Los objetos de compras son distintos en hombres y mujeres. Ellas se inclinan más por los relacionados al atractivo físico (ropa, joyas, cosméticos…). Ellos por material informático o equipos electrónicos, videos, accesorios para el carro… ¿La motivación? En ambos casos aumentar la autoestima; las mujeres la derivan en el aspecto físico, y los hombres por ser expertos o poseer riquezas.

 ¿Cómo tratarla?

Las causas de la adicción son múltiples e interaccionan de una manera compleja para producir el desorden en cuestión. “Este hecho es importante en su tratamiento, pues cada persona es diferente y muestra distintos matices del problema, de modo que es necesario individualizar cada caso y realizar un estudio amplio de la historia personal y familiar, antes de hacer un diagnóstico”, explica el doctor Ruiz.
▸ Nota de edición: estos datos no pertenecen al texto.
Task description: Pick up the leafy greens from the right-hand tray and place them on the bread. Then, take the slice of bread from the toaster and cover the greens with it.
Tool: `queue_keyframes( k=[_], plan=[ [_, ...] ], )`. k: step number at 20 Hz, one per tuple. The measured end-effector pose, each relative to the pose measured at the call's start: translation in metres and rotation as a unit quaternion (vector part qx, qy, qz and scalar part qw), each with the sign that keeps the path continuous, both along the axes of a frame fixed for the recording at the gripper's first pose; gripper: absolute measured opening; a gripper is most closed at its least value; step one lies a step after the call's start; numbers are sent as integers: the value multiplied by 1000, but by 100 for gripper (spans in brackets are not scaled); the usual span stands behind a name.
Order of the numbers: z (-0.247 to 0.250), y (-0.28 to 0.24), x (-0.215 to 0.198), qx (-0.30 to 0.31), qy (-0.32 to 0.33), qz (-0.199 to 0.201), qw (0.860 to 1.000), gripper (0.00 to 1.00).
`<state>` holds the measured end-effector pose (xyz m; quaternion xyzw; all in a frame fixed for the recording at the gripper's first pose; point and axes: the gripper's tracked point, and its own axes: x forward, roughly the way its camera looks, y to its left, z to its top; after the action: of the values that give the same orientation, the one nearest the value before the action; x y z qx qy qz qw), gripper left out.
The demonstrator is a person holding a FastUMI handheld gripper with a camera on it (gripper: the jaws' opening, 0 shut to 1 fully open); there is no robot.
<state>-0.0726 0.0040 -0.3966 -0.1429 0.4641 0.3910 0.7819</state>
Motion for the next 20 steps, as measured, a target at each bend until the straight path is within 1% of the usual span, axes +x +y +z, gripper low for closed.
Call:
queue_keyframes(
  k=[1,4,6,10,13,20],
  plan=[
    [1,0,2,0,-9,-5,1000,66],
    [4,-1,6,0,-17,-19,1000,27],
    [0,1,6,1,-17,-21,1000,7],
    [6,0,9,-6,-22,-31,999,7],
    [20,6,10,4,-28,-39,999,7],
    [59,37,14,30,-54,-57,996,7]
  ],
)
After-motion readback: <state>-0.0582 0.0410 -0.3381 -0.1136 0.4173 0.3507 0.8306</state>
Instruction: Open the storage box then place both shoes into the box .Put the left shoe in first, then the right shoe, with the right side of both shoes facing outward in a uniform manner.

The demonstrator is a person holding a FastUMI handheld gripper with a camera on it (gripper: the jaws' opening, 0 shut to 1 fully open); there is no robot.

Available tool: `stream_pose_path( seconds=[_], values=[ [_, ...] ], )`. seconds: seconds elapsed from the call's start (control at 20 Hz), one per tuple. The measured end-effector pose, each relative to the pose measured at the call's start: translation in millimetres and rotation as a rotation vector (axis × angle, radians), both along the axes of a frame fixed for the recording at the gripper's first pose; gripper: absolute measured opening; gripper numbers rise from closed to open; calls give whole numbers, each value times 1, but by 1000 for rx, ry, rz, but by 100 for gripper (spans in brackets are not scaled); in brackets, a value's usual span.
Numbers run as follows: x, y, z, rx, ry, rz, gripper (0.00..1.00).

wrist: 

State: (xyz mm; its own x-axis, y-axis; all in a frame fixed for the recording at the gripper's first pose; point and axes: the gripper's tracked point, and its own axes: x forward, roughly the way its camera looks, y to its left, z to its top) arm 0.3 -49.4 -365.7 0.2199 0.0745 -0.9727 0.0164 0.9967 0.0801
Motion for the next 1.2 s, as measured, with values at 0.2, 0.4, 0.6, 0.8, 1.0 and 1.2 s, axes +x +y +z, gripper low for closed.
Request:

“No obstante, por los desafíos que acarrea esta sociedad moderna, el aumento del estrés y de las enfermedades mentales, entre ellas las del trastorno del estado del ánimo, con más frecuencia se incrementa el número de personas que “desahogan” su estrés acudiendo masivamente y de manera reiterada a las tiendas, como si de una cacería se tratase y las presas fueran los artículos de moda como los vestuarios y ajuares o de tecnología. Por lo que abogamos por programas psicoeducativos que promuevan la prevención de la salud mental, desde los hogares hasta las organizaciones”, añade el especialista. Y aclara que en personas con adicción a la moda no hay conductas ingenuas, hay negación de la condición, y con tan sólo presentarse algunos de los síntomas o indicios mencionados es suficiente para que las personas cercanas tomen carta en el asunto y contribuyan a buscar ayuda terapéutica.